Given records:
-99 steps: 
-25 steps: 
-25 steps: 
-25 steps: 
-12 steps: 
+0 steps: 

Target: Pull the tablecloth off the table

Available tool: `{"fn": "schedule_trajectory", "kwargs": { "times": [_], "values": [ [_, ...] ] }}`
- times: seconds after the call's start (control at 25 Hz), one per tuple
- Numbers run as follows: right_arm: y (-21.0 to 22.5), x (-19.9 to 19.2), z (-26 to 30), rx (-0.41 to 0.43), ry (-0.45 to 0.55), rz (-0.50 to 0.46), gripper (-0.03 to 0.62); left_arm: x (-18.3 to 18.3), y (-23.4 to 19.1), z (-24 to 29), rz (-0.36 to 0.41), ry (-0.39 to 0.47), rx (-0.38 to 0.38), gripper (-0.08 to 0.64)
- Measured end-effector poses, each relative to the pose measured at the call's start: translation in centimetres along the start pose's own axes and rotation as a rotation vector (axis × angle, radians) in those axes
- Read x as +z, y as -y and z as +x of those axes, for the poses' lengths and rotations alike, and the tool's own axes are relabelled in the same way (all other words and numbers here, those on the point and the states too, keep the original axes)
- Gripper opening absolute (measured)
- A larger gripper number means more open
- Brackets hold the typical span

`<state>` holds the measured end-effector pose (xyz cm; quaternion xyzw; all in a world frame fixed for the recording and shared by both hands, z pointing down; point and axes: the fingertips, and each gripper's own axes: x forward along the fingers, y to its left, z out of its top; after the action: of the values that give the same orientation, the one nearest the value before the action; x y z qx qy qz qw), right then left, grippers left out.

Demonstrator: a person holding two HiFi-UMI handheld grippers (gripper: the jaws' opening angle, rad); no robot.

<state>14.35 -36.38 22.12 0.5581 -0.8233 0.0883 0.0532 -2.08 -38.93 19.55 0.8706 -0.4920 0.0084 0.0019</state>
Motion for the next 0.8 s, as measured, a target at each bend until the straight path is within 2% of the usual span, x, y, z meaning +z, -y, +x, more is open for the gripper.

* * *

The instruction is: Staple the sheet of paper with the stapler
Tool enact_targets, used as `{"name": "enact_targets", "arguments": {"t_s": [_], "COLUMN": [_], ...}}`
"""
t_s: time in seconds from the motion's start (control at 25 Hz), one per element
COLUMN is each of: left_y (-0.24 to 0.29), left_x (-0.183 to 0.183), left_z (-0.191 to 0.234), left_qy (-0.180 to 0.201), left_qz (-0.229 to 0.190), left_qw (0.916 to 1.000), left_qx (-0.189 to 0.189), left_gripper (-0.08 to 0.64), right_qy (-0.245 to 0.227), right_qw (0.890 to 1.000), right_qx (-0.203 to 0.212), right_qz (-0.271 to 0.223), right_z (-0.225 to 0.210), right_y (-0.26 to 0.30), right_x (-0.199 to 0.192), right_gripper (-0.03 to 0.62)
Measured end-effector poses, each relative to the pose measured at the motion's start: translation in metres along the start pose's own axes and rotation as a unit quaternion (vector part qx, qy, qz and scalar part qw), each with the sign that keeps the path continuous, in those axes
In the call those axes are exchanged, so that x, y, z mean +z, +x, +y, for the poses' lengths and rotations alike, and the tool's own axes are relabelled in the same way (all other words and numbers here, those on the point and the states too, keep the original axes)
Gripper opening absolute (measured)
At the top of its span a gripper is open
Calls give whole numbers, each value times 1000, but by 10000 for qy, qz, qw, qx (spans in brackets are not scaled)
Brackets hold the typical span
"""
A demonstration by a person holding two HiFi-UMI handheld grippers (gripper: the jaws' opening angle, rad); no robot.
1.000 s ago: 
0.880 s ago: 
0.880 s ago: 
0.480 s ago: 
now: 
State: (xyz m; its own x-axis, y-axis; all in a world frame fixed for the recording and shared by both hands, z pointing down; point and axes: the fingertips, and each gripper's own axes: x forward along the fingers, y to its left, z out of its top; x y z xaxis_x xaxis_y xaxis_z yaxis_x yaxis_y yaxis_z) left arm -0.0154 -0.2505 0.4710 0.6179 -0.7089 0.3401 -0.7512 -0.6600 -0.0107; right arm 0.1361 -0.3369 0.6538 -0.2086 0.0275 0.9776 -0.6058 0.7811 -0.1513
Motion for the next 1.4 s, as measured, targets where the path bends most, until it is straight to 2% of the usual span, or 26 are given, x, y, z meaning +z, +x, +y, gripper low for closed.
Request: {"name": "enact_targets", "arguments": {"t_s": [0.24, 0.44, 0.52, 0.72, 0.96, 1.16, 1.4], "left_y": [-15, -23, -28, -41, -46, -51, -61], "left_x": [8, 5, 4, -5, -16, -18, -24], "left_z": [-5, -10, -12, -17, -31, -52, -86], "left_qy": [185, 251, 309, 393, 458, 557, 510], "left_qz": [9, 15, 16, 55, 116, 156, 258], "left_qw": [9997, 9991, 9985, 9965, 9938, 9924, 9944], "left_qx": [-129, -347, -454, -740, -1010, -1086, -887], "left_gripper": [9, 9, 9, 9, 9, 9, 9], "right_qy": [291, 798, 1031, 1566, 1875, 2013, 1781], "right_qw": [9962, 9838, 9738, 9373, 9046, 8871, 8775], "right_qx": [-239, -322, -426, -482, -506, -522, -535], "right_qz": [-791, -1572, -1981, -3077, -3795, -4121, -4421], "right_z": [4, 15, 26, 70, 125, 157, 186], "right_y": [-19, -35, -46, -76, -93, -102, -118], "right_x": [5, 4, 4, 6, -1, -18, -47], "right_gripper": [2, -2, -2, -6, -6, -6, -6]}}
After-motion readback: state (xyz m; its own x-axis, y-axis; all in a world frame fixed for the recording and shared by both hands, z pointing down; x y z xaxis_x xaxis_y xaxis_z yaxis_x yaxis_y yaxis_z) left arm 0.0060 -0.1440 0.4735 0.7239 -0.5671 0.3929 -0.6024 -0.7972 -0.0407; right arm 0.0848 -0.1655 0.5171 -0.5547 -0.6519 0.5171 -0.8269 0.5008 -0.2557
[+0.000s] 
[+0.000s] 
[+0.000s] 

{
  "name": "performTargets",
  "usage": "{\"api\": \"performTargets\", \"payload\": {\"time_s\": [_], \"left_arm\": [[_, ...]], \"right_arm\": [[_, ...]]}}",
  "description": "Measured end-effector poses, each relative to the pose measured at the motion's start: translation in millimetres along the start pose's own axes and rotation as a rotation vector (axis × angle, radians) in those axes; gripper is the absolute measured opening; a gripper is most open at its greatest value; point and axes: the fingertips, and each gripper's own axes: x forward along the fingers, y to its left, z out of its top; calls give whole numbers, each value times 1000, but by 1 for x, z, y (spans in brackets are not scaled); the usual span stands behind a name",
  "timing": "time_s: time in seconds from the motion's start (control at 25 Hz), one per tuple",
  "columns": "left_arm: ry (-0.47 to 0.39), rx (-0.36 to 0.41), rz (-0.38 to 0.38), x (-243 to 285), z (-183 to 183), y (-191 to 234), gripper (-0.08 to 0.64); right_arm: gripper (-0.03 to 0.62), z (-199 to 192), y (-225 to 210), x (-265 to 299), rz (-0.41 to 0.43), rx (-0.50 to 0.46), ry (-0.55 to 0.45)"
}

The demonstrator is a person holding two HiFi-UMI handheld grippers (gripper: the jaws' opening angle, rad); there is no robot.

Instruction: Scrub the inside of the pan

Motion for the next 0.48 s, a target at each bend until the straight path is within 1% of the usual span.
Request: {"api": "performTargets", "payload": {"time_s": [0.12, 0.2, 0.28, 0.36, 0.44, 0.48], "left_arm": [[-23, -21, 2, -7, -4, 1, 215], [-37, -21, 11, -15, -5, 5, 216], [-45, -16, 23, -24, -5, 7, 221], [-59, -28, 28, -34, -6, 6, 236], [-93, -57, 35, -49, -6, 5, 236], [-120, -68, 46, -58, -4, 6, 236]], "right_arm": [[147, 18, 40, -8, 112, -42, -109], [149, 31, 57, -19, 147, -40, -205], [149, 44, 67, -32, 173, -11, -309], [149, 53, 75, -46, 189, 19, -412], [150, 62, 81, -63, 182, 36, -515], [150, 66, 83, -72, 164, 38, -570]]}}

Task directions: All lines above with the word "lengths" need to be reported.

Answer below:
- Read x as +z, y as -y and z as +x of those axes, for the poses' lengths and rotations alike, and the tool's own axes are relabelled in the same way (all other words and numbers here, those on the point and the states too, keep the original axes)
In the call those axes are exchanged, so that x, y, z mean +z, +x, +y, for the poses' lengths and rotations alike, and the tool's own axes are relabelled in the same way (all other words and numbers here, those on the point and the states too, keep the original axes)

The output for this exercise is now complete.